The upper floor is a converted apartment with a small kitchen area, where Jenny is crumbling the sausage over a row of flour tortillas, and a living room loaded with religious paraphernalia. Mexican Guadalupe candles, Buddhas, the Hindu goddess chick with all the arms. There’s a velvet Jesus painting hung above the couch. I wonder how she has the time for all those deities—and which one of them claimed Charlie. I imagine him hanging with a big-bellied, laughing Buddha—like the little version he carried in his pocket for luck. It had a worn spot on the side from being rubbed.
Today his mom is channeling her inner pirate with a red-and-white-striped shirt and her dreads tied up in a skeleton-print bandanna. She smothers Harper and me with patchouli-scented hugs that make me sneeze. She’s smiling, but I recognize the sadness around the corners of her eyes. “How are you today, Travis?”
“I’m good,” I say. “I, um—wanted to apologize for walking out of the service last night. It was rude and I’m sorry.”
She takes my face in her hands. “You have nothing to apologize for, my darling. Your path is your own and you had to follow it.”

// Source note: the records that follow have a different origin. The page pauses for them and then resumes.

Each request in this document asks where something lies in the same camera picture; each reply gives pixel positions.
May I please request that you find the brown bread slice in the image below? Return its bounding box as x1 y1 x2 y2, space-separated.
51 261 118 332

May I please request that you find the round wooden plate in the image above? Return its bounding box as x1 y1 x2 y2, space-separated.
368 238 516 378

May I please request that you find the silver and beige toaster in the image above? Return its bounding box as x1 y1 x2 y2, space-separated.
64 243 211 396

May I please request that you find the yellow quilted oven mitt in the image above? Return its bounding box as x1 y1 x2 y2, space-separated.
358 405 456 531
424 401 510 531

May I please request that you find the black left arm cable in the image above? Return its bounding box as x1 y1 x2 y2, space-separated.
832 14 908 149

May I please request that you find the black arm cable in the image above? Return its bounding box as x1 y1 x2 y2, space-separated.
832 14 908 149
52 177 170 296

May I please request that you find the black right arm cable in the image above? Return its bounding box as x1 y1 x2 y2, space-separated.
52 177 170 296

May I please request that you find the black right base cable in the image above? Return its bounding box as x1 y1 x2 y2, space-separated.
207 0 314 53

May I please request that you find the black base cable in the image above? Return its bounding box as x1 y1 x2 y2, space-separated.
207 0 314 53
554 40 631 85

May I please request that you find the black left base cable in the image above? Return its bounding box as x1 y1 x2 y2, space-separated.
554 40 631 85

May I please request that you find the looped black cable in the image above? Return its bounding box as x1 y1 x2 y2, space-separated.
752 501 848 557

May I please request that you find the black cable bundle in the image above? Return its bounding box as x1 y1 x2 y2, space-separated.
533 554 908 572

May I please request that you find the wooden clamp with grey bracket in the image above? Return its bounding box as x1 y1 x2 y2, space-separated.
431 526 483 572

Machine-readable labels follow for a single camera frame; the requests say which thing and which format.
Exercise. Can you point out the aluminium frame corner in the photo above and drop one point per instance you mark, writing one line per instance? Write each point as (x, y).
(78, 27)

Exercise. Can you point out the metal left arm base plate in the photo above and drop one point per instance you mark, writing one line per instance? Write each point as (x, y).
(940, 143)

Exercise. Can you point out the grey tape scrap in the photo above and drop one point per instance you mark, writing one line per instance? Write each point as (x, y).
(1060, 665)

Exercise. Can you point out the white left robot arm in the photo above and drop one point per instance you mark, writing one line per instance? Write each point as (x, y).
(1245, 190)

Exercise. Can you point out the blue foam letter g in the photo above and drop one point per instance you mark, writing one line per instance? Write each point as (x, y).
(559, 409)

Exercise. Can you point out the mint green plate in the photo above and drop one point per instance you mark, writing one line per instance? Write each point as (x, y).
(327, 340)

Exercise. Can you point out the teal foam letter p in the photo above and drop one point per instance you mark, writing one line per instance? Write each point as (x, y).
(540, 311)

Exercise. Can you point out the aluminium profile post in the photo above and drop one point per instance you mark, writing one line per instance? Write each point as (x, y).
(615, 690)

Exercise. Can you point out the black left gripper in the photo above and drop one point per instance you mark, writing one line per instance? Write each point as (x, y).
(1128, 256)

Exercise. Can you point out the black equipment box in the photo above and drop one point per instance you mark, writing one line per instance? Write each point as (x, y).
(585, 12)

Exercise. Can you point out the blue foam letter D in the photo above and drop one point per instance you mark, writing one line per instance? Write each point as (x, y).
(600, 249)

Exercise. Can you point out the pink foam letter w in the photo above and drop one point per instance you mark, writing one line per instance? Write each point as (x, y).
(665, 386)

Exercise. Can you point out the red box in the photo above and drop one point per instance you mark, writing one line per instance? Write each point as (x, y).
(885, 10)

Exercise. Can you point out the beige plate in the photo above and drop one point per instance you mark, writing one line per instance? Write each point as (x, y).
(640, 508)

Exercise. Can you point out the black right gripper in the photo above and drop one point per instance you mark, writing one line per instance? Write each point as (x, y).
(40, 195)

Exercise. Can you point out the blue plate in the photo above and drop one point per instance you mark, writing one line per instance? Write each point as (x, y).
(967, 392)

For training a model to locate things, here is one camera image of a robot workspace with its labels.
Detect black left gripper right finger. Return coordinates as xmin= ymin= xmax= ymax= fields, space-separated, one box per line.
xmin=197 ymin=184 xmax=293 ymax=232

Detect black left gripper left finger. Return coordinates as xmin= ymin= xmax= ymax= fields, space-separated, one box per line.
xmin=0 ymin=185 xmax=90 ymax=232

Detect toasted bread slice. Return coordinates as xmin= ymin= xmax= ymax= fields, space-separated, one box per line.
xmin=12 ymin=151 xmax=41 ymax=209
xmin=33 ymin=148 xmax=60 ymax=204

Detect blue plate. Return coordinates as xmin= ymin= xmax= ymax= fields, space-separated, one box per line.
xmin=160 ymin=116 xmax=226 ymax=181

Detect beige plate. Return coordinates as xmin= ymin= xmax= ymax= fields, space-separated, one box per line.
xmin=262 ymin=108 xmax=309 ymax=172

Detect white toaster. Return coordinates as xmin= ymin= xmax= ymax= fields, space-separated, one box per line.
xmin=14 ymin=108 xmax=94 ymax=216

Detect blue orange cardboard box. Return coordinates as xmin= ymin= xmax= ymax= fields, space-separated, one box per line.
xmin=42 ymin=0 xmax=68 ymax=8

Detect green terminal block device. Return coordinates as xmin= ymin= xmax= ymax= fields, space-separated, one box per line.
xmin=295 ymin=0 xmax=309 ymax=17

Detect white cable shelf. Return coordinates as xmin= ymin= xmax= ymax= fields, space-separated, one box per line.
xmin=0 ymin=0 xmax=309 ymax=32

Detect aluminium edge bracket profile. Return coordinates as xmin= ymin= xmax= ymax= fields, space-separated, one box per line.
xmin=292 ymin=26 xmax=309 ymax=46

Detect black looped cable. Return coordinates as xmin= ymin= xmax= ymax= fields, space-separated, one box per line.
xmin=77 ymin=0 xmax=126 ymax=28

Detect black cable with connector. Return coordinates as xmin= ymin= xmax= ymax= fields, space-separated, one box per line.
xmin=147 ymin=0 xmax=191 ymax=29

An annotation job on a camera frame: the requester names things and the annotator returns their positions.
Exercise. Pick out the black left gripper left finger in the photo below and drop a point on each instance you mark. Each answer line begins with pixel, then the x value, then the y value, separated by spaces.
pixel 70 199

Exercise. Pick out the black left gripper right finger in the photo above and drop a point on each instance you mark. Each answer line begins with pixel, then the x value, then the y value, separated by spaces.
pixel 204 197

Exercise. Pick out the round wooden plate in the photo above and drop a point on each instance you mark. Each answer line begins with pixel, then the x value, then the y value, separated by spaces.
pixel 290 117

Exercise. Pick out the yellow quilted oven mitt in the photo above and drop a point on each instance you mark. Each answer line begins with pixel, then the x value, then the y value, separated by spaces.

I reach into the pocket of my shorts and pull out Charlie’s death letter. When we found out we were assigned to a unit being deployed to a war zone, it was suggested we write last letters home—just in case. We made a deal that if one of us was killed, the other would deliver the letter in person. I don’t know what Charlie’s letter says. I’ve been tempted to read it, but I never did. “I also need to give you this.” I hand Ellen the letter. “I didn’t read it.”
She tucks it in her pocket without reading. “Are you hungry?”

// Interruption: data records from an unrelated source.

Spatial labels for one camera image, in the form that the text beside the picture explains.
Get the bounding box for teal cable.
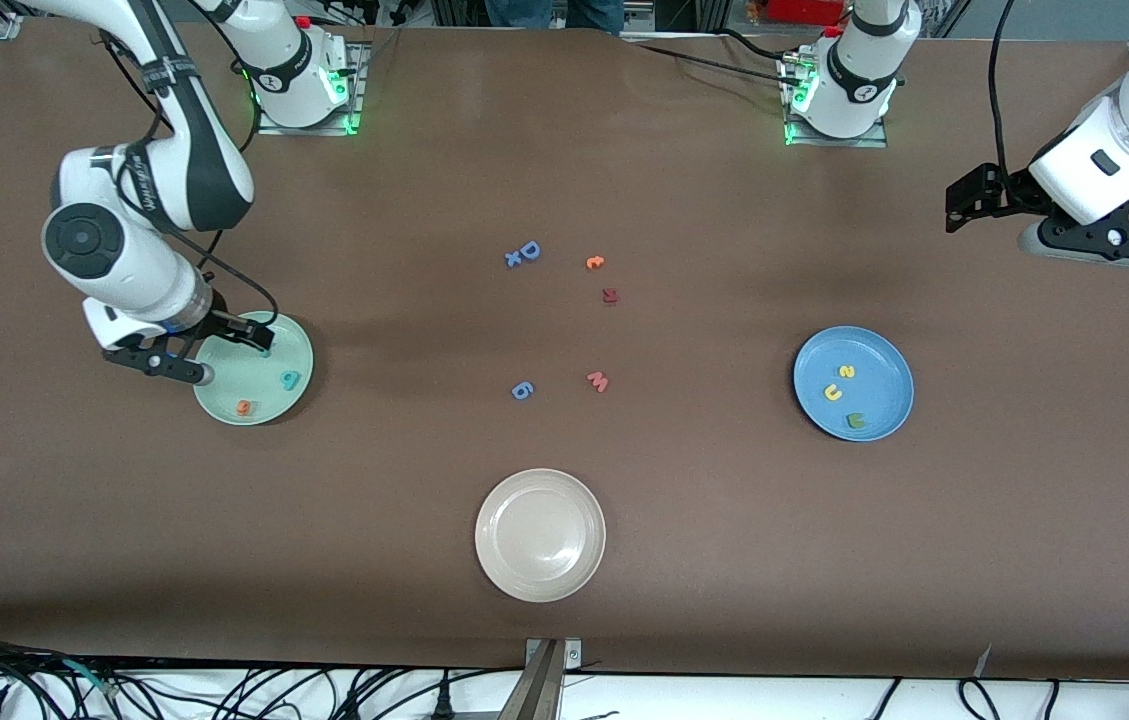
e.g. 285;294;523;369
54;655;125;701

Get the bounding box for grey metal bar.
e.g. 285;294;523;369
499;640;565;720

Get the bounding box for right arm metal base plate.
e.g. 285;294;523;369
256;40;367;136

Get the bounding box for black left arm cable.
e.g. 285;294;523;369
986;0;1017;197

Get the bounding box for silver metal bracket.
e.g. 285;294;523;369
524;638;583;669

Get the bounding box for beige plate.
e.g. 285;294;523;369
474;468;607;603

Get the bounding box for brown table cover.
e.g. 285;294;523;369
0;18;1129;683

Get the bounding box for black table cable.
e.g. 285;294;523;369
719;28;787;59
624;38;795;83

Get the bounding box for blue plate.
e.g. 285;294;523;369
792;326;915;442

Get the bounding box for light green plate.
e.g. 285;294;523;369
192;311;315;427

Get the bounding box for red box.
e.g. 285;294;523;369
769;0;847;26

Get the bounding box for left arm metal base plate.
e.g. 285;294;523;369
782;50;890;149

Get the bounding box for looped black cable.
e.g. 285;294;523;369
959;678;1003;720

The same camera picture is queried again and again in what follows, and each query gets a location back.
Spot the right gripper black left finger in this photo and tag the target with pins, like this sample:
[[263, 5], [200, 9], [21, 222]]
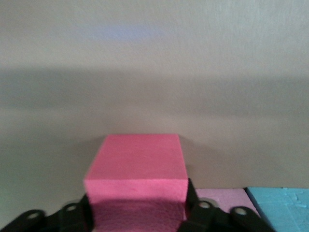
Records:
[[60, 220]]

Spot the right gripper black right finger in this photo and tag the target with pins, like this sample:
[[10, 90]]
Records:
[[205, 217]]

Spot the pink foam cube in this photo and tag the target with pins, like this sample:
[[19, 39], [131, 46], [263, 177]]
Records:
[[229, 198]]

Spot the blue foam cube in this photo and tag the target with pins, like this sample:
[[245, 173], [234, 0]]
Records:
[[285, 207]]

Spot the red foam cube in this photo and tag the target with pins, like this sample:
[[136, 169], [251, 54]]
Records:
[[135, 164]]

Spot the brown paper table cover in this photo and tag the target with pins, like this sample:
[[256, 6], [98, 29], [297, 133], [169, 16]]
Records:
[[154, 72]]

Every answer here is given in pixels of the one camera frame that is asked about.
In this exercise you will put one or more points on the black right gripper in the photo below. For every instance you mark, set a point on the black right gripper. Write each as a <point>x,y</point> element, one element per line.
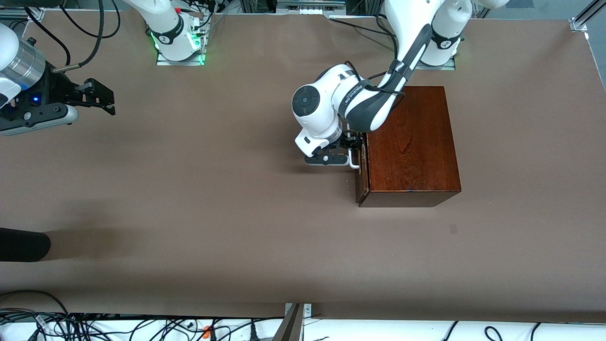
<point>57,88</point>

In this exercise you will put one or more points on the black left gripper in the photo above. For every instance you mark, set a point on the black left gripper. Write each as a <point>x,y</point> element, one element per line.
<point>351,140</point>

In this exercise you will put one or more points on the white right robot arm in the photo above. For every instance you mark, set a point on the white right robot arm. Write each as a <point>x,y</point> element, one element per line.
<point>170,28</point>

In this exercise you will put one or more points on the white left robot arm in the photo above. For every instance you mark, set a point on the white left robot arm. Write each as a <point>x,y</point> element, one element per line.
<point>322,113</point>

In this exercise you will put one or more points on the dark wooden cabinet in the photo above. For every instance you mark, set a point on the dark wooden cabinet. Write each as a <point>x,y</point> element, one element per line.
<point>412,142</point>

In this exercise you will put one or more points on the black foam cylinder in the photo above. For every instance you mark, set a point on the black foam cylinder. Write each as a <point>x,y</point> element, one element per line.
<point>23,244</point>

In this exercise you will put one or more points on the black power plug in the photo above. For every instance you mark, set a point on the black power plug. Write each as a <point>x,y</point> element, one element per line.
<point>253,334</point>

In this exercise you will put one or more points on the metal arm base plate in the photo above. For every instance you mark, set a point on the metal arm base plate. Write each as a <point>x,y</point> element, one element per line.
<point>426,67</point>
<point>163,61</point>

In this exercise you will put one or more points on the aluminium table edge bracket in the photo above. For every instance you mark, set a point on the aluminium table edge bracket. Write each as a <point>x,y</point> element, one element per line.
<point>293,322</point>

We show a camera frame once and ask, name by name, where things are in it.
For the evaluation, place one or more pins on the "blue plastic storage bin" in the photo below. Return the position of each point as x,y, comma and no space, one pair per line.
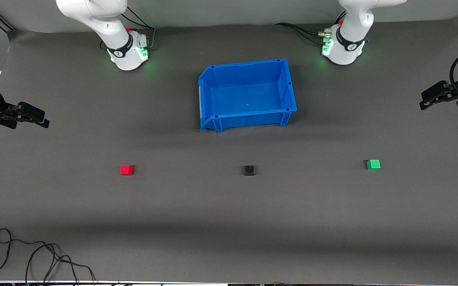
249,97

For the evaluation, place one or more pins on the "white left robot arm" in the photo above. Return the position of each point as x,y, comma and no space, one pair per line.
346,49

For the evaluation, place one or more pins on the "aluminium frame rail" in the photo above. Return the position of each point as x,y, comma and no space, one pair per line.
4,22

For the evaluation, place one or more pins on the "small green cube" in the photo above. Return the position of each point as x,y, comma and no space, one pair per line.
373,164

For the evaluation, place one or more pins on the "dark grey table mat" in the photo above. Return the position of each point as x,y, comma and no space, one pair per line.
229,218

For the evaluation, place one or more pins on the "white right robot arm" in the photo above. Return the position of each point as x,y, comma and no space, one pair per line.
129,55

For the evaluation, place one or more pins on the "small red cube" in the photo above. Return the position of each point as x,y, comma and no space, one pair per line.
126,170

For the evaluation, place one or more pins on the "small black cube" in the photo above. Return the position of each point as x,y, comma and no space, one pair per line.
249,171

I haven’t eaten anything since lunch yesterday, so yes, I’m seriously hungry. Concave hungry. “Yes, ma’am.”
“Then sit,” she says. “I’ll make coffee.”
Harper and I sit at the scarred wooden table while Ellen brews coffee. She babbles about how she only buys a certain brand of fair trade beans from Ecuador and armchair quarterbacks the way Jenny assembles the breakfast burritos, all the while some crazy Sufi pan flute music—which Ellen claims is supposed to be soothing—warbles in the background. They’re laughing and joking, and although Charlie is gone, they’re happy in a way my family can never seem to manage. We’ve never had a meal like this, unless you count the time Mom and I ate Harper’s shrimp recipe at the kitchen island with Aretha Franklin singing about a chain of fools. I can see why Charlie was so close to his mom.

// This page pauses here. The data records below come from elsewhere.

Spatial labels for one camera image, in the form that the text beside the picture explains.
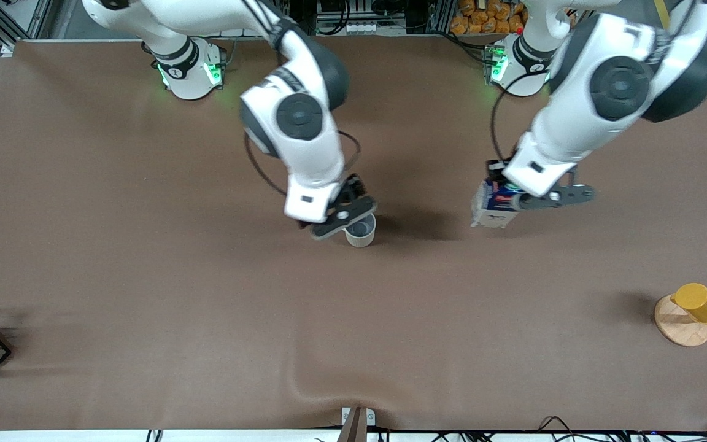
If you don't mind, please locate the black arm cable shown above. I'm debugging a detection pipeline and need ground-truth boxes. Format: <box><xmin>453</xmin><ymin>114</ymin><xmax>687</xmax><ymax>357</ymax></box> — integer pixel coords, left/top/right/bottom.
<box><xmin>491</xmin><ymin>71</ymin><xmax>554</xmax><ymax>163</ymax></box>
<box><xmin>244</xmin><ymin>130</ymin><xmax>361</xmax><ymax>198</ymax></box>

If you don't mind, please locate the wooden mug stand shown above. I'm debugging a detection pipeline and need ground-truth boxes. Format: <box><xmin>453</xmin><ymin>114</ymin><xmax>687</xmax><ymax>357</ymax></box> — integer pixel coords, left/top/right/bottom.
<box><xmin>654</xmin><ymin>295</ymin><xmax>707</xmax><ymax>347</ymax></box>

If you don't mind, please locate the yellow cup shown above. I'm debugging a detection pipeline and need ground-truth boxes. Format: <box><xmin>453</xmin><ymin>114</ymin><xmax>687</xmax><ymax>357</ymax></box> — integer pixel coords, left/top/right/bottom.
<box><xmin>671</xmin><ymin>283</ymin><xmax>707</xmax><ymax>324</ymax></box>

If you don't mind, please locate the small metal bracket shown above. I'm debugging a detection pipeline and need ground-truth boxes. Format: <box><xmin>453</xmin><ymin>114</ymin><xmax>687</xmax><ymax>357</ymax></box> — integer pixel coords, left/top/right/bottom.
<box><xmin>341</xmin><ymin>407</ymin><xmax>376</xmax><ymax>427</ymax></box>

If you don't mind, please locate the brown post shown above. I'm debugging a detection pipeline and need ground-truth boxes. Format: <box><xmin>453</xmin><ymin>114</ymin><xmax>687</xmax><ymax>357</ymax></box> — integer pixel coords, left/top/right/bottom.
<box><xmin>336</xmin><ymin>407</ymin><xmax>368</xmax><ymax>442</ymax></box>

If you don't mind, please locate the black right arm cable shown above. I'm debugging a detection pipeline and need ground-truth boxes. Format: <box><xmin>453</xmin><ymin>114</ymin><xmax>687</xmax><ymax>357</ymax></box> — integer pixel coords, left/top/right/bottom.
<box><xmin>244</xmin><ymin>130</ymin><xmax>361</xmax><ymax>198</ymax></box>

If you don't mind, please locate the brown table cover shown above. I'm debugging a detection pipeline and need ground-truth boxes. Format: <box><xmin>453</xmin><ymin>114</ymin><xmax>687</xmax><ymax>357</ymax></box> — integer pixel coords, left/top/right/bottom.
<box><xmin>0</xmin><ymin>34</ymin><xmax>707</xmax><ymax>432</ymax></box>

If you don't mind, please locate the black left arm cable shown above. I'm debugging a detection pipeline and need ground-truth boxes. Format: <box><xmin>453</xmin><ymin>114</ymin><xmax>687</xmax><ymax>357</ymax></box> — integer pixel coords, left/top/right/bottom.
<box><xmin>491</xmin><ymin>71</ymin><xmax>554</xmax><ymax>163</ymax></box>

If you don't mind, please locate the long white power strip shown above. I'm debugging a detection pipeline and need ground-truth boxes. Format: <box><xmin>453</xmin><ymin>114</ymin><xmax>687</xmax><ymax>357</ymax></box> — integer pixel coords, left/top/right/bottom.
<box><xmin>317</xmin><ymin>21</ymin><xmax>407</xmax><ymax>36</ymax></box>

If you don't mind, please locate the aluminium frame profile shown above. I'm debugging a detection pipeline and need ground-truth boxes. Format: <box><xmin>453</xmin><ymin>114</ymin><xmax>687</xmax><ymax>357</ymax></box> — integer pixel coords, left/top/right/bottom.
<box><xmin>0</xmin><ymin>0</ymin><xmax>53</xmax><ymax>57</ymax></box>

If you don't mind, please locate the grey cup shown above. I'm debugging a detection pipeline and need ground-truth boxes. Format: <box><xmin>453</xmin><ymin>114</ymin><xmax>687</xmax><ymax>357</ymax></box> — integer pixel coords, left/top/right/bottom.
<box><xmin>344</xmin><ymin>213</ymin><xmax>377</xmax><ymax>248</ymax></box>

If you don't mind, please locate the black cable loop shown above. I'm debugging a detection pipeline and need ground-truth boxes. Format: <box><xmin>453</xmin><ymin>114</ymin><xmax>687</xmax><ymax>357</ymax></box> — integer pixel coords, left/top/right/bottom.
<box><xmin>538</xmin><ymin>416</ymin><xmax>582</xmax><ymax>442</ymax></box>

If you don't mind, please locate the blue white milk carton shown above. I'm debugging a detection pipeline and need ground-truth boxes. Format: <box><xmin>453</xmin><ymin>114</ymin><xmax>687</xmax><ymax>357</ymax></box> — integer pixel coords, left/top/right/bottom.
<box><xmin>470</xmin><ymin>178</ymin><xmax>523</xmax><ymax>230</ymax></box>

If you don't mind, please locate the pile of orange buns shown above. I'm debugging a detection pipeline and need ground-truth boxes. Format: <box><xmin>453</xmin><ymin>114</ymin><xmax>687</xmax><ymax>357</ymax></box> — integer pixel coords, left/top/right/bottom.
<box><xmin>450</xmin><ymin>0</ymin><xmax>527</xmax><ymax>35</ymax></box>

“Hey, um—I’ll be right back,” I tell Harper, my chair scraping on the wood floor as I push away from the table.
I go back down the stairs to the empty tattoo shop and dial my mom’s number on my cell phone.
“Travis.” My name comes out like she’s been holding her breath. “How are you?”
For so long I’ve lied to her, either to keep from having to talk to her or to keep from having to tell her the truth. “I guess I’m doing okay,” I say. “This thing with Charlie has been pretty tough and, I don’t know—I think I need to talk to someone. I need help.”
“Would you like me to set up an appointment for you?”
“Yes. Please.”
“I can set you up with my therapist,” she says.
I don’t know what to say to this. My mom is seeing a therapist? I run my hand over my head. “Hey, um, Mom, I’ve gotta go because we’re having breakfast with Charlie’s mom, but I wanted to tell you—” I don’t remember the last time I said the words. “I, um—”
The line is silent for a moment as my mom waits for the words, but then she finishes it for me. “I love you, too, Travis.”